Title: Lifelong Learning of Visual Scene Understanding
Project acronym/reference: L3ViSU / 308036
Duration: 2013-01-01 to 2017-03-31 and 2017-10-01 to 2018-12-31
EU contribution: EUR 1,464,711
Project programme: FP7 Ideas
Contract type: ERC Starting Grant (consolidator phase)
Our goal in the project is to develop and analyse algorithms that use continuous, open-ended machine learning from visual input data (images and videos) in order to interpret visual scenes on a level comparable to humans.

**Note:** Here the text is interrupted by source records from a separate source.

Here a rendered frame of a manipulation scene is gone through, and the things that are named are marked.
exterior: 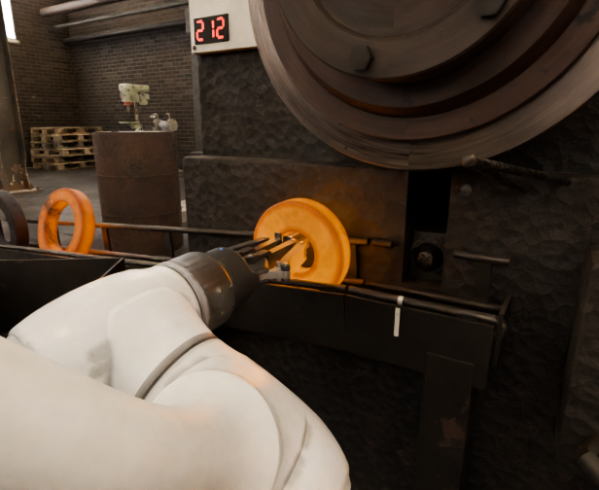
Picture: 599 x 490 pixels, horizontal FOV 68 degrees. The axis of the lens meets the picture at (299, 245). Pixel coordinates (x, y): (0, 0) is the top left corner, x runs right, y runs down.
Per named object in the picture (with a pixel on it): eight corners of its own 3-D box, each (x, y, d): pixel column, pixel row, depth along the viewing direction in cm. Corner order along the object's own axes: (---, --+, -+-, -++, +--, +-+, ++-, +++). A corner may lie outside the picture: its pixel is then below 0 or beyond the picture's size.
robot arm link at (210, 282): (207, 356, 45) (243, 331, 50) (198, 272, 42) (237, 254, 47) (146, 334, 49) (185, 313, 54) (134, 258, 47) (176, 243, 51)
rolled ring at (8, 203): (6, 190, 108) (19, 189, 110) (-28, 192, 118) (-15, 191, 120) (22, 263, 111) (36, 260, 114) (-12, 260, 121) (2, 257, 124)
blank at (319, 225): (259, 198, 71) (246, 202, 68) (346, 196, 63) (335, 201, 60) (270, 289, 75) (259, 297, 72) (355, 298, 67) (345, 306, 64)
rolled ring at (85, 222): (33, 262, 108) (47, 262, 111) (78, 269, 99) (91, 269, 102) (41, 188, 109) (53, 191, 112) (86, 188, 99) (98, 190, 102)
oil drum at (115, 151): (150, 234, 386) (140, 128, 362) (200, 243, 356) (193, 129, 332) (88, 250, 337) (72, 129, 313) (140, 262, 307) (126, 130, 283)
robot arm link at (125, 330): (128, 315, 50) (212, 388, 46) (-24, 389, 37) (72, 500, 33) (144, 237, 45) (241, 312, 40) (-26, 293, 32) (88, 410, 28)
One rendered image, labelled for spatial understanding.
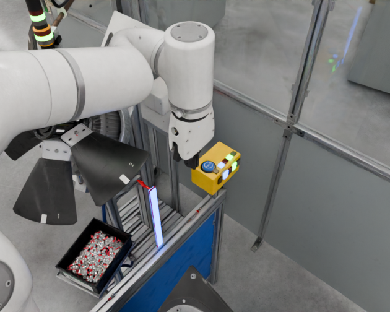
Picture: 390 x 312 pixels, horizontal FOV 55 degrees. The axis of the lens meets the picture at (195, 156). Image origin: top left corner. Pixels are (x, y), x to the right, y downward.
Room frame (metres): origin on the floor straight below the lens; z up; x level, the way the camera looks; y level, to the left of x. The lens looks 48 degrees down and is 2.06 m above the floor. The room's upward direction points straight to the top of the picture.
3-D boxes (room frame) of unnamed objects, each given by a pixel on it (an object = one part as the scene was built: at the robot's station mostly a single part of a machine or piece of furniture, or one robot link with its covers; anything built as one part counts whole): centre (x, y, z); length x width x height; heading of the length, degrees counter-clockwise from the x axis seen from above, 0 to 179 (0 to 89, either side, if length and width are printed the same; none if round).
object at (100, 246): (0.62, 0.35, 0.83); 0.19 x 0.14 x 0.03; 154
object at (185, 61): (0.56, 0.01, 1.68); 0.09 x 0.08 x 0.13; 49
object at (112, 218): (1.05, 0.43, 0.46); 0.09 x 0.05 x 0.91; 50
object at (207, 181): (0.87, -0.08, 1.02); 0.16 x 0.10 x 0.11; 140
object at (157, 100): (1.44, 0.16, 0.92); 0.17 x 0.16 x 0.11; 140
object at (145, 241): (1.12, 0.36, 0.04); 0.62 x 0.45 x 0.08; 140
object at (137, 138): (1.22, 0.28, 0.58); 0.09 x 0.05 x 1.15; 50
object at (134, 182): (1.13, 0.35, 0.56); 0.19 x 0.04 x 0.04; 140
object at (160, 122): (1.37, 0.12, 0.85); 0.36 x 0.24 x 0.03; 50
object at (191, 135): (0.56, 0.01, 1.54); 0.10 x 0.07 x 0.11; 141
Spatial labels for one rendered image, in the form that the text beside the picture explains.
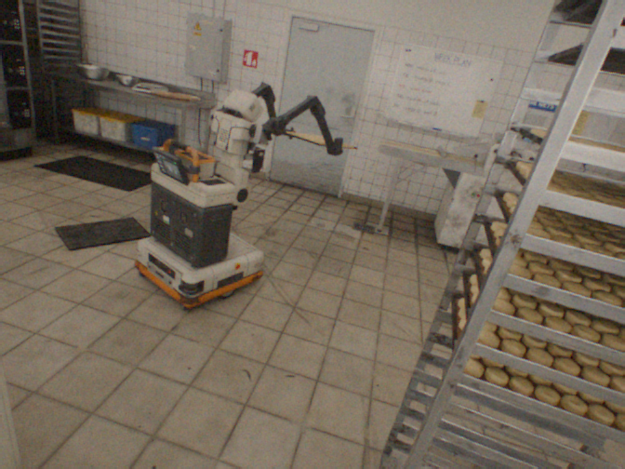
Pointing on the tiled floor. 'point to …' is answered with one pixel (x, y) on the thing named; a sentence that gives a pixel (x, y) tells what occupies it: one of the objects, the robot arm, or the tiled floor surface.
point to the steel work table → (133, 98)
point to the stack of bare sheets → (101, 233)
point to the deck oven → (15, 86)
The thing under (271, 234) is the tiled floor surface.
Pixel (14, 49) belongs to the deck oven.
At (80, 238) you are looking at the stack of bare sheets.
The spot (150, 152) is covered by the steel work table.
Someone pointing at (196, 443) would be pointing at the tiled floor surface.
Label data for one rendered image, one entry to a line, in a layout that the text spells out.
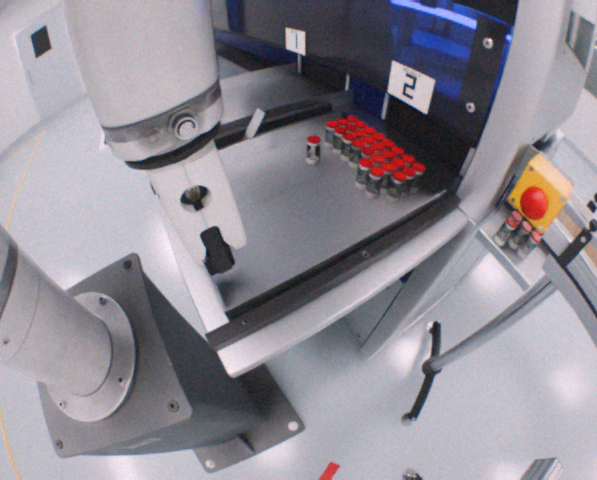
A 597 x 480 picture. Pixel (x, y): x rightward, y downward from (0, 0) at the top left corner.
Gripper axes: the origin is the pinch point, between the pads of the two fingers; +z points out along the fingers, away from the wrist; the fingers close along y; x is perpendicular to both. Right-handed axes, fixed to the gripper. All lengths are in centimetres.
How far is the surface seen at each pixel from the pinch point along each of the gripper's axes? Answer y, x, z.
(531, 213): -18.6, -31.5, -6.1
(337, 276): -7.9, -10.3, 2.5
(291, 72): 54, -41, 4
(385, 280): -10.7, -15.7, 4.6
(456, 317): -24, -84, 93
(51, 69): 543, 159, -3
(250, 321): -7.5, 0.1, 2.4
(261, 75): 54, -31, 3
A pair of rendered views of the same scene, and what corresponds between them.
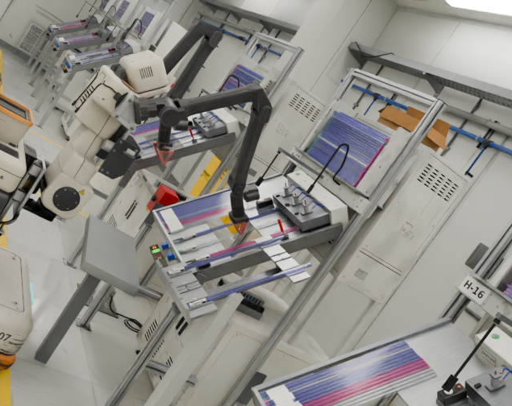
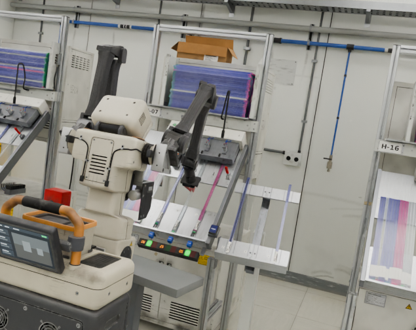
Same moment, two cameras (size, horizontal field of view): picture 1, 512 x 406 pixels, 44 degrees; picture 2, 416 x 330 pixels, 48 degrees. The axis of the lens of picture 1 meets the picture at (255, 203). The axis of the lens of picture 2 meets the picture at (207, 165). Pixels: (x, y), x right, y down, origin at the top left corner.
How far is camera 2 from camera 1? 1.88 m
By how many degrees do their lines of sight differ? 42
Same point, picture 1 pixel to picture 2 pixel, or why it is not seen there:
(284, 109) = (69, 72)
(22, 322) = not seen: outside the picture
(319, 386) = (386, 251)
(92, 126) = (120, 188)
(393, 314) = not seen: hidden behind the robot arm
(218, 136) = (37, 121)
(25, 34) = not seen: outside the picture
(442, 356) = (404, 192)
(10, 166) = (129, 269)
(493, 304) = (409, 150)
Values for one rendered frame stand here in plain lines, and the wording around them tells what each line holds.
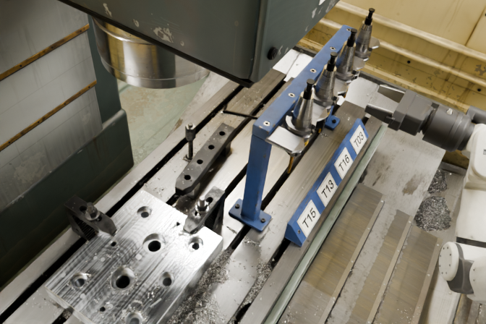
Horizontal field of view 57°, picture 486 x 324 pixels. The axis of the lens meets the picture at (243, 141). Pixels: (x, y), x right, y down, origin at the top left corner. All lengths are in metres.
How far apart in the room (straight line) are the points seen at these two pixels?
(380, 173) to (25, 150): 1.07
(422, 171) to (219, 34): 1.30
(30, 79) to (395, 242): 1.07
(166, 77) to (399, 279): 0.99
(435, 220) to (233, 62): 1.32
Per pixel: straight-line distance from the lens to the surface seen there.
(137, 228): 1.02
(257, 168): 0.97
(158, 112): 1.86
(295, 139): 0.89
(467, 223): 1.06
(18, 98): 1.09
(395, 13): 1.58
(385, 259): 1.37
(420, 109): 1.07
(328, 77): 0.96
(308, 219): 1.12
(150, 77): 0.54
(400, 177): 1.58
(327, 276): 1.25
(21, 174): 1.22
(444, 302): 1.45
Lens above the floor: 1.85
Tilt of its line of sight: 46 degrees down
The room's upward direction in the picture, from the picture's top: 7 degrees clockwise

L3ViSU is based on the hypothesis that we can only significantly improve the state of the art in computer vision algorithms by giving them access to background and contextual knowledge about the visual world, and that the most feasible way to obtain such knowledge is by extracting it (semi-) automatically from incoming visual stimuli. Consequently, at the core of L3ViSU lies the idea of life-long visual learning. Sufficient data for such an effort is readily available, e.g. through digital TV-channels and media-sharing Internet platforms, but the question of how to use these resources for building better computer vision systems is wide open. In L3ViSU we will rely on modern machine learning concepts, representing task-independent prior knowledge as prior distributions and function regularizers. This functional form allows them to help solving specific tasks by guiding the solution to "reasonable" ones, and to suppress mistakes that violate "common sense". The result will not only be improved prediction quality, but also a reduction in the amount of manual supervision necessary, and the possibility to introduce more semantics into computer vision, which has recently been identified as one of the major tasks for the next decade. L3ViSU is a project on the interface between computer vision and machine learning. Solving it requires expertise in both areas, as it is represented in my research group at IST Austria. The life-long learning concepts developed within L3ViSU, however, will have impact outside of both areas, let it be as basis of life-long learning system with a different focus, such as in bioinformatics, or as a foundation for projects of commercial value, such as more intelligent driver assistance or video surveillance systems.